Objective: Non-alcoholic fatty liver disease (NAFLD) poses significant health risks, including the potential progression to more severe liver conditions such as liver fibrosis, cirrhosis, and even hepatocellular carcinoma, but its underlying mechanisms are not well understood. This study aimed to identify potential hub genes for NAFLD and evaluate their clinical application in predicting the condition.
Methods: We conducted differential expression analysis and weighted gene co-expression network analysis (WGCNA) to identify NAFLD susceptibility modules and hub genes. We performed KEGG and GO analyses to explore the potential roles of these hub genes. We developed a nomogram model and ROC curves to assess the diagnostic efficacy of the hub genes. Additionally, we investigated the correlation between FOS and immune infiltration. Finally, we conducted a Mendelian randomization study based on genome-wide association studies to determine the causal effect of FOS on NAFLD.

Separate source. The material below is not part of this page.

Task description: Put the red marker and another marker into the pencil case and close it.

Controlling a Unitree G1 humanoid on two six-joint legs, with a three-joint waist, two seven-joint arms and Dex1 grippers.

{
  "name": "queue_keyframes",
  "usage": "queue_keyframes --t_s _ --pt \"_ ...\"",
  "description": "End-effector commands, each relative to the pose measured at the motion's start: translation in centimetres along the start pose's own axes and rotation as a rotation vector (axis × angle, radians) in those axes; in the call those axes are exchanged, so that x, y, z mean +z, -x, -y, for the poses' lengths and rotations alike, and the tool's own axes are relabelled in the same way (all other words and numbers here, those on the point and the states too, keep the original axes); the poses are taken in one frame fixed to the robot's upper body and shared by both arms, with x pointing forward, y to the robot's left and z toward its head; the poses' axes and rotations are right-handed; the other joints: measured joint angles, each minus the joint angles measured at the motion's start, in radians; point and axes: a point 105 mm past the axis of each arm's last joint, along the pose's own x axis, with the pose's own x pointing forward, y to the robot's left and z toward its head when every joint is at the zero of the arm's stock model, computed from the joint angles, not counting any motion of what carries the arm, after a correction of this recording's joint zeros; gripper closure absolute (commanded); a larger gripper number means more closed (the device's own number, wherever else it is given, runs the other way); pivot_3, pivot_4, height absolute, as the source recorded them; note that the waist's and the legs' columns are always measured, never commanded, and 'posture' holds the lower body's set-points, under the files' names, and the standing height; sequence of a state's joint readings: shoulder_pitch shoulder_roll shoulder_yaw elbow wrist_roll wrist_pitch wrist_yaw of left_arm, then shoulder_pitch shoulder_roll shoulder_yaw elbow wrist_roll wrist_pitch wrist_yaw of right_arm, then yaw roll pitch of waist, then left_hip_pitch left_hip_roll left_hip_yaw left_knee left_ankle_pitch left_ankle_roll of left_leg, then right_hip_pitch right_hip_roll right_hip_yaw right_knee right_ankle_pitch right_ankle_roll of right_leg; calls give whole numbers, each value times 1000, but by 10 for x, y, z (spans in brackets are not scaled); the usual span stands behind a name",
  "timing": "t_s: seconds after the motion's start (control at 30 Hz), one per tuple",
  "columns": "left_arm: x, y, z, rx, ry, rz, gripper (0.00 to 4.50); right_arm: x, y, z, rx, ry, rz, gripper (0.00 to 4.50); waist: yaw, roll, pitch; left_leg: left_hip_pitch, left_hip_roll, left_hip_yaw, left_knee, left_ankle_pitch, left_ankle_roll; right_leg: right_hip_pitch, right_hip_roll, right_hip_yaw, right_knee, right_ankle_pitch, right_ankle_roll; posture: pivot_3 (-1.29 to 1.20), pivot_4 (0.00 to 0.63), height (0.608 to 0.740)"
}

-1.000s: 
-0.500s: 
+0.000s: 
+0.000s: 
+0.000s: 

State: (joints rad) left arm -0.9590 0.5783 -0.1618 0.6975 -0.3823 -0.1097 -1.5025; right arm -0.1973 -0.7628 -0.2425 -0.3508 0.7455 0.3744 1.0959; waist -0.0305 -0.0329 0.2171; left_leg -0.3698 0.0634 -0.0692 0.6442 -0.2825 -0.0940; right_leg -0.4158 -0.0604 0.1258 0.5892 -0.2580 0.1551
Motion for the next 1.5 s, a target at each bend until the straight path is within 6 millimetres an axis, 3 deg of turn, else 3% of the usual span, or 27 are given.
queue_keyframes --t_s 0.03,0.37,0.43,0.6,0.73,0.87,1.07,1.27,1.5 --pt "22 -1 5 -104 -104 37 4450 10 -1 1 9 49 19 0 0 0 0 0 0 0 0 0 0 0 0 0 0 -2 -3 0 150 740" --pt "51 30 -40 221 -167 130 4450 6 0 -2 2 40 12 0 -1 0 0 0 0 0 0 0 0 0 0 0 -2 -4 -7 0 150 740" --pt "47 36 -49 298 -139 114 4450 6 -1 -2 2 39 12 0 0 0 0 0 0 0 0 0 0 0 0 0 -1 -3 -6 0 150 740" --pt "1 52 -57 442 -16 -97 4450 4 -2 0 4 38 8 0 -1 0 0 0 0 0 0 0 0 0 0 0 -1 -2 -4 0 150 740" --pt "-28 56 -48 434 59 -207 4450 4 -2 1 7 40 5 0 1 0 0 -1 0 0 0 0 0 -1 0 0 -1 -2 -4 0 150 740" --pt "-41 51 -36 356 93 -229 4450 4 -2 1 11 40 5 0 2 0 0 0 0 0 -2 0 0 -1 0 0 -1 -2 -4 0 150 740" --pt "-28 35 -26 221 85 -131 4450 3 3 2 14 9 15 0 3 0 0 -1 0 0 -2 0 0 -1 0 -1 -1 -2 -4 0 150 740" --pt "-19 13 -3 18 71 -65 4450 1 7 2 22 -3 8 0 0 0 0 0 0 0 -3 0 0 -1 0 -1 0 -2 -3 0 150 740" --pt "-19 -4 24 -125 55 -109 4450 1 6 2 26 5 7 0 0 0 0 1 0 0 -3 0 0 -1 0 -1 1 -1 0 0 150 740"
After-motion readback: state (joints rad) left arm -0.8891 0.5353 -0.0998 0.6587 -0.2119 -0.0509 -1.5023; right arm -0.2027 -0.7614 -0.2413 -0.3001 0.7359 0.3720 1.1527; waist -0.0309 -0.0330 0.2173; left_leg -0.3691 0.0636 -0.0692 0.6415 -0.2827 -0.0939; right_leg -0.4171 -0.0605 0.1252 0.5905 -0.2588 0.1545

Results: WGCNA analysis was conducted to construct gene co-expression networks, identify the most significant module, and identify 115 key genes derived from the overlapping results of WGCNA and differential expression analysis. GO and KEGG pathway enrichment analyses revealed that these key genes were associated with fat cell differentiation, ameboidal−type cell migration, response to lipopolysaccharide, TNF signaling pathway, MAPK signaling pathway, and AGE−RAGE signaling pathway in diabetic complications. Using Cytoscape software, we identified the top ten up-regulated genes with high scores: FOS, JUN, NR4A1, JUNB, EGR1, MYC, IL1B, CCL2, CXCL8, and PTGS2. Furthermore, our nomogram model demonstrated good performance in predicting NAFLD, and the ROC curve confirmed its diagnostic effectiveness. Finally, we focused on FOS and observed a causal association between FOS and immune cell infiltrates in NAFLD. In the inverse variance weighting analysis, we found that FOS was not associated with the risk of NAFLD, with an odds ratio of 0.997 (95% CI = 0.947-1.049, p = 0.898).
Conclusion: We identified hub genes related to NAFLD, which may provide insights into early diagnostic approaches and contribute to the understanding of molecular mechanisms underlying NAFLD risk genes.